Description of the task: Which lines below fall between the one containing "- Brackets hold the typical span" and the one containing "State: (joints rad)"? Repeat them exactly, counting both of those lines, and add nothing else.

Saved entries:

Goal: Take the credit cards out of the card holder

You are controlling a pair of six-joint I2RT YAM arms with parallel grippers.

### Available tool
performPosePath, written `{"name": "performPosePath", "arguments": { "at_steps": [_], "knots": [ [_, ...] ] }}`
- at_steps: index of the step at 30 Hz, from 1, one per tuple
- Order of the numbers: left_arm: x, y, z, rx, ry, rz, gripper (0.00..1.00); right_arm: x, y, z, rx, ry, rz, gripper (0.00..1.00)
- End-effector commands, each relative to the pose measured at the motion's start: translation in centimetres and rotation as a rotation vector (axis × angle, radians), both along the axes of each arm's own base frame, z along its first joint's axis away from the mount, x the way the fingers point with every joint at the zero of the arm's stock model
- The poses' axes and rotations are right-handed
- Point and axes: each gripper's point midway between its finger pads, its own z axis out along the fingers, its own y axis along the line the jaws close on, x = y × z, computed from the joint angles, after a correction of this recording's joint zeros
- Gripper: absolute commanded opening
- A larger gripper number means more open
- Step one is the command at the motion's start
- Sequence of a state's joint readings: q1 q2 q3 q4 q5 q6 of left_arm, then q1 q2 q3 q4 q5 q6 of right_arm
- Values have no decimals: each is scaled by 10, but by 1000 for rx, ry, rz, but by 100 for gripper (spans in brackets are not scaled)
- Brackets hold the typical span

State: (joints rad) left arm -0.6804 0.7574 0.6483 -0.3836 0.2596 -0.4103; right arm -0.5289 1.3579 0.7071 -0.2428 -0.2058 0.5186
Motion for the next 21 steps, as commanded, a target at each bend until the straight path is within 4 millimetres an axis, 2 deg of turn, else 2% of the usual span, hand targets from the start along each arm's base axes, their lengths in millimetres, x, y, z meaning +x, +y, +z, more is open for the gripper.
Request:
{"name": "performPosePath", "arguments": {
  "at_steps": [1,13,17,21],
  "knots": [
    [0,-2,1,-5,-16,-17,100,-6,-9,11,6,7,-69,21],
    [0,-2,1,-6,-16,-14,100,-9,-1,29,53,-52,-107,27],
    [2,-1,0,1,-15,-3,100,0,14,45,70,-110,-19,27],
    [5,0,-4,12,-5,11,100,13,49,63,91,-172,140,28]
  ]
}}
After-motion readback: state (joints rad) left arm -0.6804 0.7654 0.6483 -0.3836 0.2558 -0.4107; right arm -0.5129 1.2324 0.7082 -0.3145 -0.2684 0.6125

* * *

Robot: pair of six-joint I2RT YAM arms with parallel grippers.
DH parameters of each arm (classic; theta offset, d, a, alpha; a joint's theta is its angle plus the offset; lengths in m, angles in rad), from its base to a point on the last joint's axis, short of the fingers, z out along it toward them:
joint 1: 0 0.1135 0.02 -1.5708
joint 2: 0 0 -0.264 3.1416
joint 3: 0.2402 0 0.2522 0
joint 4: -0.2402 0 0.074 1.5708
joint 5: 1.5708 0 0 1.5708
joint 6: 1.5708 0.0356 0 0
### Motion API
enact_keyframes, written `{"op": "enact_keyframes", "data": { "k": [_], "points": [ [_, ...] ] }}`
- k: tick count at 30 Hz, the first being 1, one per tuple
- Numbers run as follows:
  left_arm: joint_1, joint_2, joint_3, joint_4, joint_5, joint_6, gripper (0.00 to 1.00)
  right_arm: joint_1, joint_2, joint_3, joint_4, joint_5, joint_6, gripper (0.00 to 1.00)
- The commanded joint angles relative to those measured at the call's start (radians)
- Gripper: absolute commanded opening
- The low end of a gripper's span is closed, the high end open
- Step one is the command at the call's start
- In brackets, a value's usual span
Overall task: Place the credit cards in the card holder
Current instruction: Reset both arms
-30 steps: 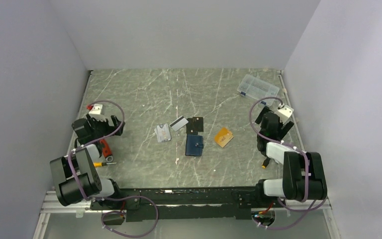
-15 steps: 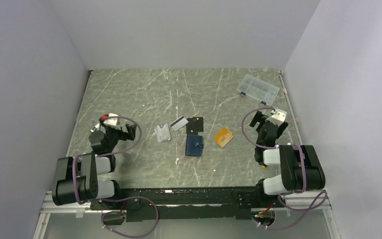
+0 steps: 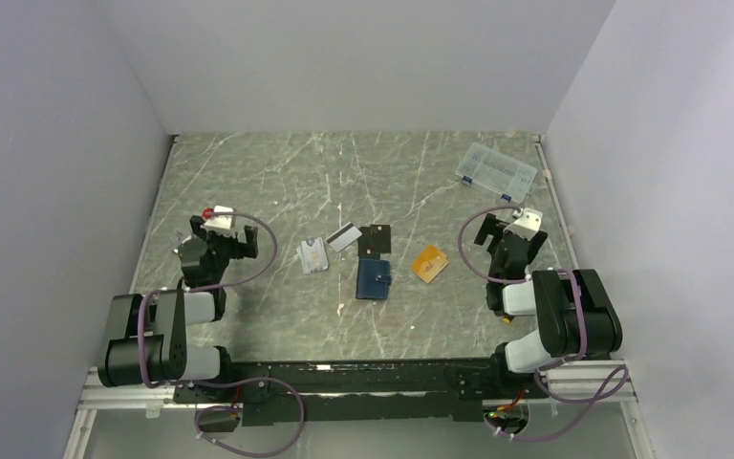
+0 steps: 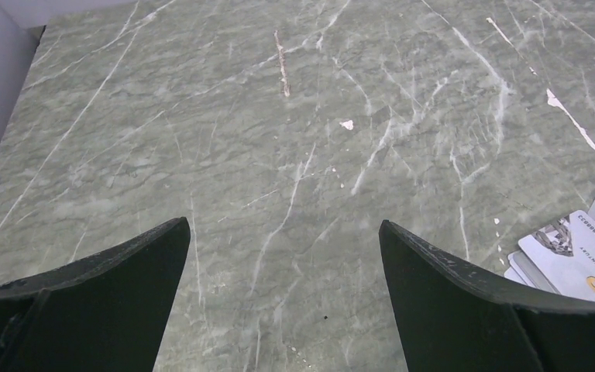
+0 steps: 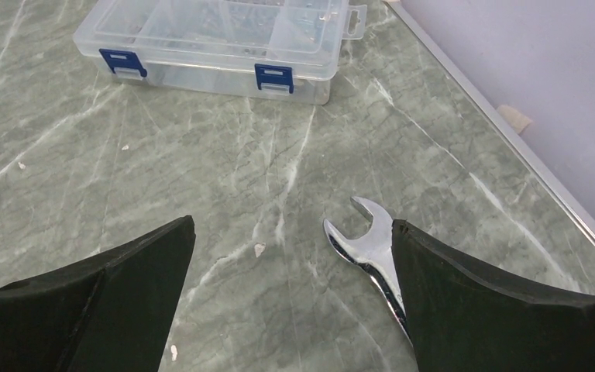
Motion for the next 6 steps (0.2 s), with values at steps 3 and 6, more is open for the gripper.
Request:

Exercise output:
- Brackets hold the typical span

State: (joints rad) left arm -0.6804 0.7574 0.6483 -0.3836 0.2596 -0.4103; right arm -0.5289 1.3579 0.7071 -0.2428 -0.2058 0.5186

This exercise requires nothing more.